3. PROBLEM DESIGN The problem presented here is intended to provide proof of concept and a simple basis for comparison of the two techniques. It is not intended for use as a real-world controller. As an evolutionary controller design, it is far from unique (see [7] for a similar controller) and Baluja has even applied the standard PBIL algorithm to the task of evolving a neural network controller for highway navigation [8]. However, this latter work did not provide any comparison with existing techniques. 3.1 The Simulated Agent The agent in the 2-dimensional simulation consisted of a circular agent with differential steering and three sensors. The sensors were two distance sensors, similar to sonar in operation, and a target heading sensor giving the orientation of the agent’s target relative to its own orientation (Figure 1). The distance sensors have a limited range and report a fixed distance when nothing is within their range. The agent moves at a constant speed throughout the simulation and can only control the angle of its turn at each time step.

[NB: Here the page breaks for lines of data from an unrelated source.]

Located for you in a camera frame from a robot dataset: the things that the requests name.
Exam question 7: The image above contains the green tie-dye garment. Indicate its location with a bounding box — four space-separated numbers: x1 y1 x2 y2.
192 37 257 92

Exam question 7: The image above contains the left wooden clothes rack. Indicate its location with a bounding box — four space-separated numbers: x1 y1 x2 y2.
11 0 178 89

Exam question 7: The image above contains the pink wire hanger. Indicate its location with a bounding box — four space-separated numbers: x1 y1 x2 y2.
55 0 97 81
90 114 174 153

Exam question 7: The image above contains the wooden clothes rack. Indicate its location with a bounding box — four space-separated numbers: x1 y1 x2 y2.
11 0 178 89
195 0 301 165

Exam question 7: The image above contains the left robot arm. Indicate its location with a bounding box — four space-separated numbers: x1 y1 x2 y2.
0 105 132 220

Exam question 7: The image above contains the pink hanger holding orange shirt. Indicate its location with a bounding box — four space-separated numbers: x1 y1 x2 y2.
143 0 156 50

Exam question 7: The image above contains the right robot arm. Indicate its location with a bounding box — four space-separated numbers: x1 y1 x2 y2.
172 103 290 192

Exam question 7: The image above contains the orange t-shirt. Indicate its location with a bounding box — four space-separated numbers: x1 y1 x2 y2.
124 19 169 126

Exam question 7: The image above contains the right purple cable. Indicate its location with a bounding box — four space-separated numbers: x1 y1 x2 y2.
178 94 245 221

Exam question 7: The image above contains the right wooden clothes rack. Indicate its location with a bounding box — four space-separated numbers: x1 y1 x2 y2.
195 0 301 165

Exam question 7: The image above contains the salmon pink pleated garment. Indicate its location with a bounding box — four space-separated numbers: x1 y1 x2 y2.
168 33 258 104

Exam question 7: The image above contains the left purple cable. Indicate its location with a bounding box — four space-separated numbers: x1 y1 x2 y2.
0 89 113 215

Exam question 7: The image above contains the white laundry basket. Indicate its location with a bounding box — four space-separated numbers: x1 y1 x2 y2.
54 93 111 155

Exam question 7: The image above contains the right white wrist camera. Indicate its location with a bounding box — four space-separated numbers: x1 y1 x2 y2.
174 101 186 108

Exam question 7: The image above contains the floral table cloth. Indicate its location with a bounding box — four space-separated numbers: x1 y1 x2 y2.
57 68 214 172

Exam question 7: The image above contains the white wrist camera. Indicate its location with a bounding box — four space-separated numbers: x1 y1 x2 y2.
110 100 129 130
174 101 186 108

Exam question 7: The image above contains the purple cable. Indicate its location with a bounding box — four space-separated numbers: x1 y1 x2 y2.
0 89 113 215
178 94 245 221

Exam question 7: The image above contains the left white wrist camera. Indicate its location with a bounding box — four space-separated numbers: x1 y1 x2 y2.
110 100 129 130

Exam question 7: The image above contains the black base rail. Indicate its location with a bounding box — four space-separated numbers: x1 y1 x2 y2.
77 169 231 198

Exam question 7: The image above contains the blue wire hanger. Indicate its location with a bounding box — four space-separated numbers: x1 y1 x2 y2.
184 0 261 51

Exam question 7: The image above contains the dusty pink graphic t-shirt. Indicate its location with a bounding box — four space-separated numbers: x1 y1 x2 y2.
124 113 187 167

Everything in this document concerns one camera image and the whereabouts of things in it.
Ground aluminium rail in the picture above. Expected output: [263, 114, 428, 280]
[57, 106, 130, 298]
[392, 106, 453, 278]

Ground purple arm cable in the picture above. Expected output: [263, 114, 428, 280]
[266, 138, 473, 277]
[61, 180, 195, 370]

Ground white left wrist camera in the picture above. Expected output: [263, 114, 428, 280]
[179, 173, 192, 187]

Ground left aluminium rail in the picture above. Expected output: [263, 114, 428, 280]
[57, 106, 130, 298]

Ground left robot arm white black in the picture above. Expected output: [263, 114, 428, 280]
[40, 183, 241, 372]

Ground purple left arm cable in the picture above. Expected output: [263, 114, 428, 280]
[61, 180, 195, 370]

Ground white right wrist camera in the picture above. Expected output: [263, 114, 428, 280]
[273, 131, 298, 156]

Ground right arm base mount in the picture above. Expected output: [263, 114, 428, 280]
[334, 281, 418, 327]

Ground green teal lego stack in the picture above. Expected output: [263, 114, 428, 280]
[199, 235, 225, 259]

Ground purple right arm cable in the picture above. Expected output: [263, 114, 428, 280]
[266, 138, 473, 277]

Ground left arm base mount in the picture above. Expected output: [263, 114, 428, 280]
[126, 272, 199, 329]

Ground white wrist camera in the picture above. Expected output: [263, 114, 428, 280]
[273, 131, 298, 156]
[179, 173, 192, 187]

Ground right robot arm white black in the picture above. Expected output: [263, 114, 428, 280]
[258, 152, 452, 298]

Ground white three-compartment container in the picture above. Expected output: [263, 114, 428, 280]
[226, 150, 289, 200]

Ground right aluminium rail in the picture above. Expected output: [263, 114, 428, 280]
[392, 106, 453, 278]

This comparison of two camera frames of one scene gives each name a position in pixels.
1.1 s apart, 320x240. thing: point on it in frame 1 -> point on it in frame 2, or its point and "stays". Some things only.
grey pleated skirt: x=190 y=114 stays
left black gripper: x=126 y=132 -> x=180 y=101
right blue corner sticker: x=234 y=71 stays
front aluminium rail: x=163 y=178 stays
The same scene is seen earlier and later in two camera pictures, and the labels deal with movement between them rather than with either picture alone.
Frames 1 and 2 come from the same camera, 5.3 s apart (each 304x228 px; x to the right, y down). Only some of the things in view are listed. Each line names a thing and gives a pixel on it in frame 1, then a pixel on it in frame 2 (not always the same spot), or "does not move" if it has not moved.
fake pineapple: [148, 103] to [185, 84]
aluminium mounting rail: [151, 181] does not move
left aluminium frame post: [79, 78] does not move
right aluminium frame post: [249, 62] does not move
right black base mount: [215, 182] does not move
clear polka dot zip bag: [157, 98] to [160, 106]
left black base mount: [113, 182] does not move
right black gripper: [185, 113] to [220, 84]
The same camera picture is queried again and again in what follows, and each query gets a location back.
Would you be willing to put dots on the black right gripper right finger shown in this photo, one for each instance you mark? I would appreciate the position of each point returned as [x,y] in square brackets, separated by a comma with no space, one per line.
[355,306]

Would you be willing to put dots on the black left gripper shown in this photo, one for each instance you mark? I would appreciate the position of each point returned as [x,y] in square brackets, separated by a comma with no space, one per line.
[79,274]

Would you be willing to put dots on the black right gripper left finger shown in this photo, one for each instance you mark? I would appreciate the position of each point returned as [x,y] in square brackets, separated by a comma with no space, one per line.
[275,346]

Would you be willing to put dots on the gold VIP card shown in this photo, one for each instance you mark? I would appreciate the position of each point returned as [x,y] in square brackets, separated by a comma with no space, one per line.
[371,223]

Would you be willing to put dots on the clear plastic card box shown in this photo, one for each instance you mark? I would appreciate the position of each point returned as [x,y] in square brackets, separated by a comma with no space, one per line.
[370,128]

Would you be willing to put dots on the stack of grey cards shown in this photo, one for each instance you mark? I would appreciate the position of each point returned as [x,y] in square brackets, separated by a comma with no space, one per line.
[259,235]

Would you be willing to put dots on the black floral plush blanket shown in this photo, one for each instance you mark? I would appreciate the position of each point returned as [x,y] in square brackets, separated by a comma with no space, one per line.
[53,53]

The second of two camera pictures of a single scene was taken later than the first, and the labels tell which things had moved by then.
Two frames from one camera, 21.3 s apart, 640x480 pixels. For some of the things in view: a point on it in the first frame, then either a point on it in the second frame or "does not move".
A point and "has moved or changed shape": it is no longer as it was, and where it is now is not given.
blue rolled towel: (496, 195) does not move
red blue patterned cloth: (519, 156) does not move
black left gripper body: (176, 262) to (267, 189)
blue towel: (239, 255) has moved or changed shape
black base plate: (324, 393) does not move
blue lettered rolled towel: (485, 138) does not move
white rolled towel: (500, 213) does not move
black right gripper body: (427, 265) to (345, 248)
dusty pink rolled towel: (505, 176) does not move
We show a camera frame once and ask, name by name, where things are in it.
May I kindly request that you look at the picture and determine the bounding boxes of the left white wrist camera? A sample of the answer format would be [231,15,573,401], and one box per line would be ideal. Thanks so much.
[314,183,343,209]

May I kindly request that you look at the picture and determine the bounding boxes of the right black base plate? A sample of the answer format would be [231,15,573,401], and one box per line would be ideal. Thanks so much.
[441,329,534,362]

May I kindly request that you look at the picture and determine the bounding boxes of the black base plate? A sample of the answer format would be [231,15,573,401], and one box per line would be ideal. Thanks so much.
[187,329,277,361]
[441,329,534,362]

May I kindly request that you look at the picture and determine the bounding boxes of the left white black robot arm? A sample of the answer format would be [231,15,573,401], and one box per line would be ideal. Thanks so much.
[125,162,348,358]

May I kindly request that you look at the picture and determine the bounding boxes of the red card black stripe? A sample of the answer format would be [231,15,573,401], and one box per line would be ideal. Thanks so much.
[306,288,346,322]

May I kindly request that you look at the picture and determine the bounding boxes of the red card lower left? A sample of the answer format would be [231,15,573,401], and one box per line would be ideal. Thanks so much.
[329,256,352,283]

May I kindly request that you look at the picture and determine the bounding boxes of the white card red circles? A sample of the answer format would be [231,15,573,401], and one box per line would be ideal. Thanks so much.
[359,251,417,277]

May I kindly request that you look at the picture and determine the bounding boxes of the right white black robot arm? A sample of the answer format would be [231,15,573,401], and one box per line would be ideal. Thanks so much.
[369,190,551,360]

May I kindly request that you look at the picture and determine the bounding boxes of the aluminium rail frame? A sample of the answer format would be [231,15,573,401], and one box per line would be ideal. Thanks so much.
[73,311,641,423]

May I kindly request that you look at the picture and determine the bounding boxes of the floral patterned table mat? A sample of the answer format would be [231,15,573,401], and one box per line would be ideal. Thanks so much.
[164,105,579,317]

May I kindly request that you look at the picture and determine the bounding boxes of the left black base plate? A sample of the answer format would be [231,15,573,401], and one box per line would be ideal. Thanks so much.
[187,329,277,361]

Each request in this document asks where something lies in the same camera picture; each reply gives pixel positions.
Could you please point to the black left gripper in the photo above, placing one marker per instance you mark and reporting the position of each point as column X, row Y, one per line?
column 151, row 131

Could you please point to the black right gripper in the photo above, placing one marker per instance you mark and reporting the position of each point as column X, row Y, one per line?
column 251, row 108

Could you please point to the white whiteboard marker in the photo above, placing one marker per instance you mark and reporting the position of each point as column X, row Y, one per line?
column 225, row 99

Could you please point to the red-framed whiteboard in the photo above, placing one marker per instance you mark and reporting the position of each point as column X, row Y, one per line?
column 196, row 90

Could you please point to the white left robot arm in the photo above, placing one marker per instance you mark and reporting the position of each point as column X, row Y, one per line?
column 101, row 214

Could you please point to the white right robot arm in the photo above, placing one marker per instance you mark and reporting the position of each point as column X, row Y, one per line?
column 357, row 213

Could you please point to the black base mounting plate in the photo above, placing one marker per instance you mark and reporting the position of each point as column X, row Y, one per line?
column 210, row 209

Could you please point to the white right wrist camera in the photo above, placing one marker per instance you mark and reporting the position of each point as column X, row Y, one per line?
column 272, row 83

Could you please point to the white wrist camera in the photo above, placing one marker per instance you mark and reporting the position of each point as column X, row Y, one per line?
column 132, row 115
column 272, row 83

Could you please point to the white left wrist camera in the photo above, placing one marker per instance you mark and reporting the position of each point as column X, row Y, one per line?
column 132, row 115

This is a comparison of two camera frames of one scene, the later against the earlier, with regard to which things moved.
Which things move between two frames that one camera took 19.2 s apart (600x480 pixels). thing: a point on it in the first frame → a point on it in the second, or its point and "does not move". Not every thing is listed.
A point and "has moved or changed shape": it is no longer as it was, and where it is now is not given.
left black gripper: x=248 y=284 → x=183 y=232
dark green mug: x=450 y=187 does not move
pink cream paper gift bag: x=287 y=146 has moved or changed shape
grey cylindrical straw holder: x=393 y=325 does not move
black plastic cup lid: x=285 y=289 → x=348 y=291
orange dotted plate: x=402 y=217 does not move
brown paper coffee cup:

Figure 1: The simulated robotic agent. 3.2 The Controller The controlling mechanism is a simple, multilayer, feedforward neural network with three inputs, four neurons in its hidden layer, and a single output (Figure 2). The input and hidden layers are fully connected, as are the hidden and output layers. A standard, bipolar sigmoid is used in both the hidden layer and output layer neurons. The output is interpreted as a change in heading for the agent ranging from -B to B radians relative to its current orientation. The three inputs are simply the values of the sensors fed unaltered into the network.

Figure 2: The topology of the neural network controller.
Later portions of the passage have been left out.